● **Work order**
Filter the records for "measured" and keep each line that has it.

(Entries taken from a collection)
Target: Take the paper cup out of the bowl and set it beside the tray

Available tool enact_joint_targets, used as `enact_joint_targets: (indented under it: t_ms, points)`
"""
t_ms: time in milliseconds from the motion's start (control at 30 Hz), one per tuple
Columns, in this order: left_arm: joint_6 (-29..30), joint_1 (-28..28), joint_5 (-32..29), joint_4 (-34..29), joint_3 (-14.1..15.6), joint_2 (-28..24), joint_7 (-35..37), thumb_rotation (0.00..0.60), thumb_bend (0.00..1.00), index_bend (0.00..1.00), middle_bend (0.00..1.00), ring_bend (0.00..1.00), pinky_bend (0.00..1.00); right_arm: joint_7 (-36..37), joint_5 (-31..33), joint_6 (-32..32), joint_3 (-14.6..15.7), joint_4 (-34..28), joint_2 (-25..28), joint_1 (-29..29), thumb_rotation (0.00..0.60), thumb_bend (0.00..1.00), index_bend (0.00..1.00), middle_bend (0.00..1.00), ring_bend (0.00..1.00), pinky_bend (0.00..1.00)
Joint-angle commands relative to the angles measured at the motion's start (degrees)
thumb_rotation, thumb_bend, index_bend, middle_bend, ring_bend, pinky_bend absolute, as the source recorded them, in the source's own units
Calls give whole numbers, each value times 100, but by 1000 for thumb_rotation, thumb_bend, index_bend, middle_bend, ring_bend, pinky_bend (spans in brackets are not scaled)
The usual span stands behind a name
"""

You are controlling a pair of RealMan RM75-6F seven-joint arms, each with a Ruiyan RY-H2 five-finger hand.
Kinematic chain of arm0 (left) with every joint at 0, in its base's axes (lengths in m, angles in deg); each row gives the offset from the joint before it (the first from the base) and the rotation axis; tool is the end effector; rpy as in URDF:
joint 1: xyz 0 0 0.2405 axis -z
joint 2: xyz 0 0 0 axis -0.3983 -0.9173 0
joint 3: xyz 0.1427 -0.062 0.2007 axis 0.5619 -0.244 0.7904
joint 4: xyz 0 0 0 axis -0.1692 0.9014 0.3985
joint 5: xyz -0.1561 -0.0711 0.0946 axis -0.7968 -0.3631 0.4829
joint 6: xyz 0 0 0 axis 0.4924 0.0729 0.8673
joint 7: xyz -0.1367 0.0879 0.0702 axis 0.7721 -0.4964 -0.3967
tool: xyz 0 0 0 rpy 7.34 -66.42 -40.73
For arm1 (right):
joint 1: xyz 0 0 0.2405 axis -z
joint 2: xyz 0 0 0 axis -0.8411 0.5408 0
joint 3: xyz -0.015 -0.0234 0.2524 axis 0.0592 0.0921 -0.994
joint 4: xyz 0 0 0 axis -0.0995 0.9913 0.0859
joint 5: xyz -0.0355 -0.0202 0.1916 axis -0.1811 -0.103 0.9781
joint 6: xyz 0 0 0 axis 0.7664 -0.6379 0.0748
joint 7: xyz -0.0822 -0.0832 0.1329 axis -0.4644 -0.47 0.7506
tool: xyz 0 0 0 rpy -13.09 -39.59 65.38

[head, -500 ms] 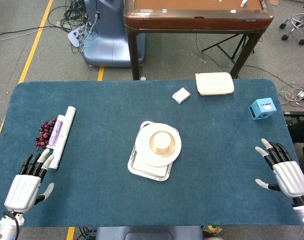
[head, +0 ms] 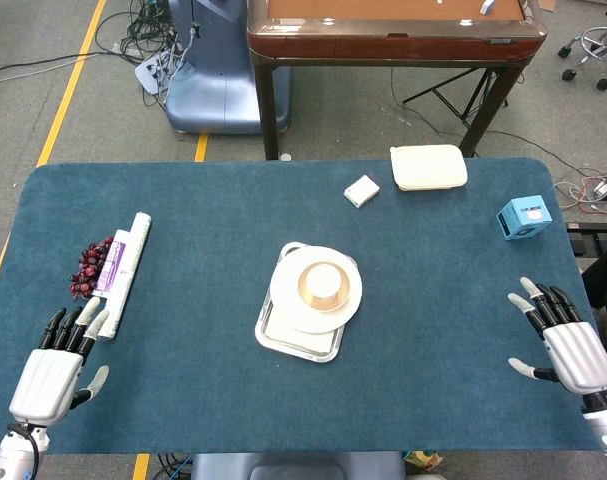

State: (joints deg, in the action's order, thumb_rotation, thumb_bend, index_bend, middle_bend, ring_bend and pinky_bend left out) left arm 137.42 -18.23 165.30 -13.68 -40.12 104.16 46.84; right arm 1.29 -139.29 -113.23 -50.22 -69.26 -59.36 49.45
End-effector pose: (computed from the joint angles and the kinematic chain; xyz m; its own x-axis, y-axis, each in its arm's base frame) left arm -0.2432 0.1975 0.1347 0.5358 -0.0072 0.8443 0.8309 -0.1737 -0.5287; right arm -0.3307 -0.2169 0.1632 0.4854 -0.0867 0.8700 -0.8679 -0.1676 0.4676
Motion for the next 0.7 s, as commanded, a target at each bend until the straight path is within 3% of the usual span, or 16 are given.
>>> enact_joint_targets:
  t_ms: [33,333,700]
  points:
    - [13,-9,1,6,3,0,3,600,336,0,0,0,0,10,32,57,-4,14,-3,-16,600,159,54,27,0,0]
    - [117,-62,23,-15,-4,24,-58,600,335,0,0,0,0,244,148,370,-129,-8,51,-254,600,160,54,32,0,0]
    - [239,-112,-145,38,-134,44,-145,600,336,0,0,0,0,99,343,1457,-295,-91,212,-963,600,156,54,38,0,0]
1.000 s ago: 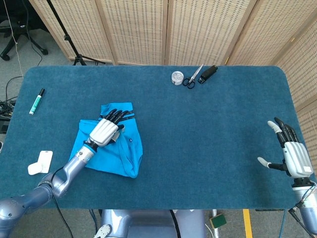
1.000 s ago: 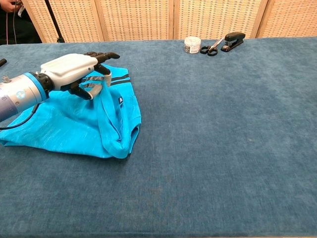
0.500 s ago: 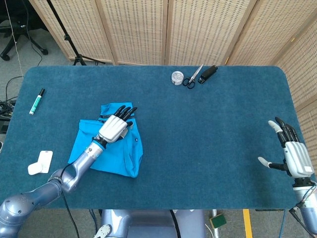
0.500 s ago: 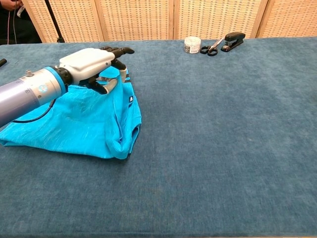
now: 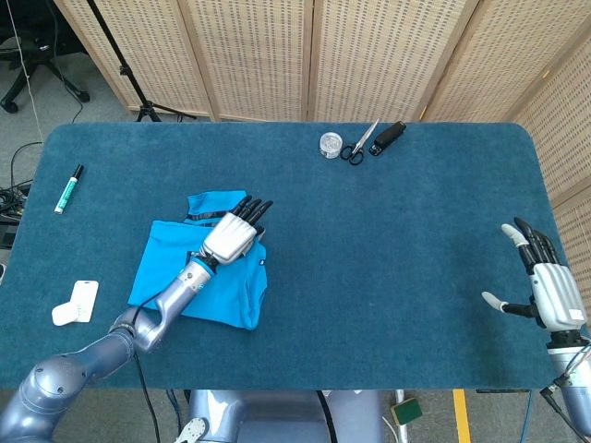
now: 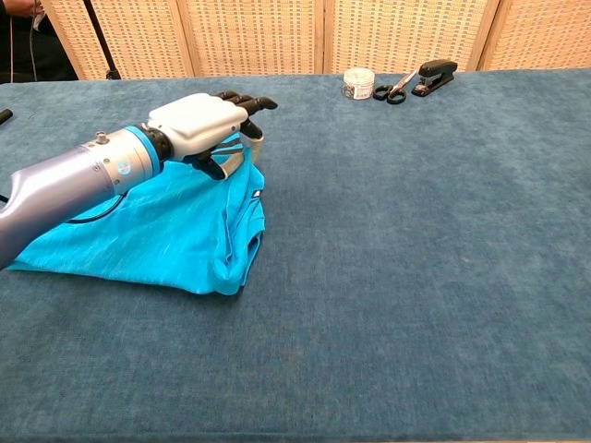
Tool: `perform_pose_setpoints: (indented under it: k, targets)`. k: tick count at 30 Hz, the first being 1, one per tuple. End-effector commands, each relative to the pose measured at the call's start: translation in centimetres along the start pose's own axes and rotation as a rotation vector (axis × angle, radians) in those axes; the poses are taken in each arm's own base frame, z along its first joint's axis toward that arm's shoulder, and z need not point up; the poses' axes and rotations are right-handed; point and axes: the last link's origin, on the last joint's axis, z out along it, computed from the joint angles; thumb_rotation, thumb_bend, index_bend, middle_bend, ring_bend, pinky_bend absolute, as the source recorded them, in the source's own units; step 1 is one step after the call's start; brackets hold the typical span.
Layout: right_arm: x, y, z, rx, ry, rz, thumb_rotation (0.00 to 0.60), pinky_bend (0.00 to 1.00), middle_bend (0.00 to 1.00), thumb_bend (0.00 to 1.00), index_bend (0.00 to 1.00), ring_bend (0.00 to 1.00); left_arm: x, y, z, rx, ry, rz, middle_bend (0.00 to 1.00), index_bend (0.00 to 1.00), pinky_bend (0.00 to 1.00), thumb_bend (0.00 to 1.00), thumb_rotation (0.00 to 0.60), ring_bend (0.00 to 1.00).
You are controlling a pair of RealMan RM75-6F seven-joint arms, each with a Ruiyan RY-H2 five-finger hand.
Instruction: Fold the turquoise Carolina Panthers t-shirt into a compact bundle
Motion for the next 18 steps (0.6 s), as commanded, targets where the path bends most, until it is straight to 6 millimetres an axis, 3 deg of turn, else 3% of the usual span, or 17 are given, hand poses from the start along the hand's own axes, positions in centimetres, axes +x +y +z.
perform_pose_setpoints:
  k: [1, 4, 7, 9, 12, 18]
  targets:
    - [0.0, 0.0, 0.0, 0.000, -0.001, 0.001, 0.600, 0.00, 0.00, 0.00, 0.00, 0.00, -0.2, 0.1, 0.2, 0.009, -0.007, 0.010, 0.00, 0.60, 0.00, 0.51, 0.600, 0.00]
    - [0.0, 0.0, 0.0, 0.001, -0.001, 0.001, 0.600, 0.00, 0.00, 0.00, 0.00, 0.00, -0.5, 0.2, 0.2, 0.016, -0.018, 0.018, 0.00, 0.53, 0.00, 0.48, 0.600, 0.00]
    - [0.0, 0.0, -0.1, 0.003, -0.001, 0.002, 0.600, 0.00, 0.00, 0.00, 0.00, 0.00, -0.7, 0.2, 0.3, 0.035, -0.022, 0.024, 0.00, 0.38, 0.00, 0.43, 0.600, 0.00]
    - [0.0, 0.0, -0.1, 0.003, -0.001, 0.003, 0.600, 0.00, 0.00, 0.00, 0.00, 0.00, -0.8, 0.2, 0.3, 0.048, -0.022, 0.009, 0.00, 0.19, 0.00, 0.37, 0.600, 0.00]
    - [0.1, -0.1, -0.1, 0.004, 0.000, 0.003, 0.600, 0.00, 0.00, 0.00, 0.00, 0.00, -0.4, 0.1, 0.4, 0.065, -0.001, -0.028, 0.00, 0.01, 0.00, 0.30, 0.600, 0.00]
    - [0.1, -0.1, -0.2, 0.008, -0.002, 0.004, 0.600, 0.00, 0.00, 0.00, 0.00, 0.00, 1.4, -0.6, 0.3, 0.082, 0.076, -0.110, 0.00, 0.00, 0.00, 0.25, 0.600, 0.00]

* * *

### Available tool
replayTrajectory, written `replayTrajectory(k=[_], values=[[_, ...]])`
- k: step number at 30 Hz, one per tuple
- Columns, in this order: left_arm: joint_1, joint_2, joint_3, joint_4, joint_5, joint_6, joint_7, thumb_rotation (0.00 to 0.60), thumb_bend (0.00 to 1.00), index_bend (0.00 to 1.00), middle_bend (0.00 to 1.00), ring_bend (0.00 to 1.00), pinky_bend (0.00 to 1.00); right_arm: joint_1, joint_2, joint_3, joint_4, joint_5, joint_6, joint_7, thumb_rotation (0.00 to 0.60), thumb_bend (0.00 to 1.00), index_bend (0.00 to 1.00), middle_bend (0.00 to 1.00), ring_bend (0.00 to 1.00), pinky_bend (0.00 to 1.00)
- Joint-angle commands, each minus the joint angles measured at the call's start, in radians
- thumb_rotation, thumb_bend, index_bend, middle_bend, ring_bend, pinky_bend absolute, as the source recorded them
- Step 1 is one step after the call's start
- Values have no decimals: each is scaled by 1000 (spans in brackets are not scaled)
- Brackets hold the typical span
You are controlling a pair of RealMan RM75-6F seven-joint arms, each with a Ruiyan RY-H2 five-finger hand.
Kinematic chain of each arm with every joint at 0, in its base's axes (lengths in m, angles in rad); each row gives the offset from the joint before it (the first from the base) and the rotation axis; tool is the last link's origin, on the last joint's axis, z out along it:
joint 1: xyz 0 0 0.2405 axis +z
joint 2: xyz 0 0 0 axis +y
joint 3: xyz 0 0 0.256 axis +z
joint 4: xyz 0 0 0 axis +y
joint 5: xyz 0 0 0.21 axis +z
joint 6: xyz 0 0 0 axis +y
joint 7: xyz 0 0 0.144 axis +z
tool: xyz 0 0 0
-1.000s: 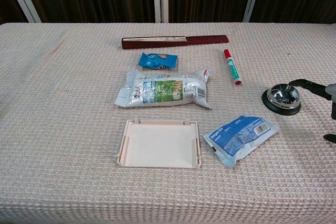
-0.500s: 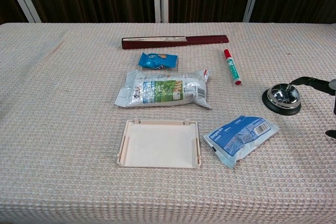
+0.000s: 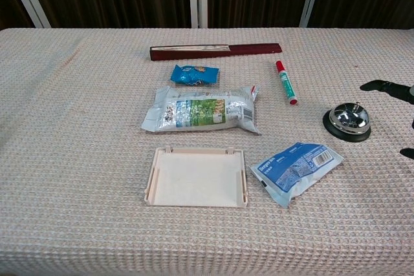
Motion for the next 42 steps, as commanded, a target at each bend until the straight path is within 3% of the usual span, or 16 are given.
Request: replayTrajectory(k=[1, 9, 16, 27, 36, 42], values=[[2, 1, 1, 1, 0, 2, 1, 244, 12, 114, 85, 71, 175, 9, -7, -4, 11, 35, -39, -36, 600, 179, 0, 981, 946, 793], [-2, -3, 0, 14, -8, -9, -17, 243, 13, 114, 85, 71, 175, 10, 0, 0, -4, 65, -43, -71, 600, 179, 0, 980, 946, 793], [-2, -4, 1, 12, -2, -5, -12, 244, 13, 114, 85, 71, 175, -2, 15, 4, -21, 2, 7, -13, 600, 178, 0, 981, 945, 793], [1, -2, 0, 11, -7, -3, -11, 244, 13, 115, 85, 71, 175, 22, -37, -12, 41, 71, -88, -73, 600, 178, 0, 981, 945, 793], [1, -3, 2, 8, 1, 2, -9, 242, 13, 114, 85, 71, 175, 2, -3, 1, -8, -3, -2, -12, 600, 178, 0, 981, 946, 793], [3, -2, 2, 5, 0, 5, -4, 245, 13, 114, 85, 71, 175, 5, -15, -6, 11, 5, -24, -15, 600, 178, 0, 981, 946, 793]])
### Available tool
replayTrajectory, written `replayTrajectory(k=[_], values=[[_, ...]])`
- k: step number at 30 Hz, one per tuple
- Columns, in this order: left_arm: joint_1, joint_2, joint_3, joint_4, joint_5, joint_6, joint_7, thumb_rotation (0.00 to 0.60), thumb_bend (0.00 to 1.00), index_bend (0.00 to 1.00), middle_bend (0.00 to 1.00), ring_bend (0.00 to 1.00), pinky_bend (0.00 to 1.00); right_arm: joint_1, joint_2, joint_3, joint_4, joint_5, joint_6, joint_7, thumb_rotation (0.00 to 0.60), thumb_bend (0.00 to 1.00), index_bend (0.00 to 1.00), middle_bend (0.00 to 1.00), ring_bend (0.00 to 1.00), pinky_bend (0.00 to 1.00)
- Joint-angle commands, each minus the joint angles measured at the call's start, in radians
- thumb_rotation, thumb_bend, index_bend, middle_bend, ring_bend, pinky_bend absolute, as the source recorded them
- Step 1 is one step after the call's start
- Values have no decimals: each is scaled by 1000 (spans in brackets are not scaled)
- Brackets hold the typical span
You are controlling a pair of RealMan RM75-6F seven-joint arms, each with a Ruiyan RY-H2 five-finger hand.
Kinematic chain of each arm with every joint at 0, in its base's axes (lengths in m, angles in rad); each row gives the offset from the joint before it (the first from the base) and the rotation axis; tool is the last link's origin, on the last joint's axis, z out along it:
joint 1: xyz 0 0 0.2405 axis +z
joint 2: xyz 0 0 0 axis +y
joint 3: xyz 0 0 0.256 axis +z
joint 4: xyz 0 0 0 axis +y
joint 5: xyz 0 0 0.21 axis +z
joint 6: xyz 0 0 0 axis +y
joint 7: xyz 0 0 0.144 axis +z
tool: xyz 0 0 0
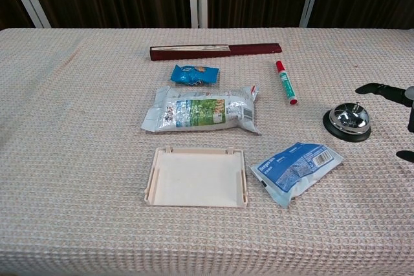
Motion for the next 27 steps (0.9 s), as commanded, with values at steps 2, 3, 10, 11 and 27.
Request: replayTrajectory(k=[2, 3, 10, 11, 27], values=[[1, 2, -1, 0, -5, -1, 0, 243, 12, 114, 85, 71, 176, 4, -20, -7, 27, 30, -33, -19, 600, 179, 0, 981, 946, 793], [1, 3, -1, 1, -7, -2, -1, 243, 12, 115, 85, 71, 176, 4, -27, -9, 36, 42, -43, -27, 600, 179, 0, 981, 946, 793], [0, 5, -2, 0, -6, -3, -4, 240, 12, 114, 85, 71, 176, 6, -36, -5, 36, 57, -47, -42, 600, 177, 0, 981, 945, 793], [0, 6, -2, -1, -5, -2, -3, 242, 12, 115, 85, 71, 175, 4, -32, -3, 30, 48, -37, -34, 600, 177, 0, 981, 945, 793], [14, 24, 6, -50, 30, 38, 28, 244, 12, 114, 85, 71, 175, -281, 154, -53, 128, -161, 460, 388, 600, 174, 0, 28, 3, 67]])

● **Result of the exercise**
Joint-angle commands relative to the angles measured at the motion's start (degrees)
Tool: `perform_pose_setpoints: (indented under it: k, targets)`. k: tick count at 30 Hz, the first being 1, one per tuple. End-effector commands, each relative to the pose measured at the call's start: translation in centimetres along the start pose's own axes and rotation as a rotation vector (axis × angle, radians) in those axes; the poses are taken in each arm's own base frame, z along its first joint's axis toward that arm's shoulder, and z need not point up; the poses' axes and rotations are right-handed; point and axes: the last link's origin, on the last joint's axis, z out along it, computed from the joint angles; thumb_rotation, thumb_bend, index_bend, middle_bend, ring_bend, pinky_bend absolute, as the source recorded them, in the source's own units; step 1 is one step after the call's start; brackets hold the typical span.
- Joint-angle commands, each minus the joint angles measured at the call's start, in radians
- Joint-angle commands, each minus the joint angles measured at the call's start, in radians

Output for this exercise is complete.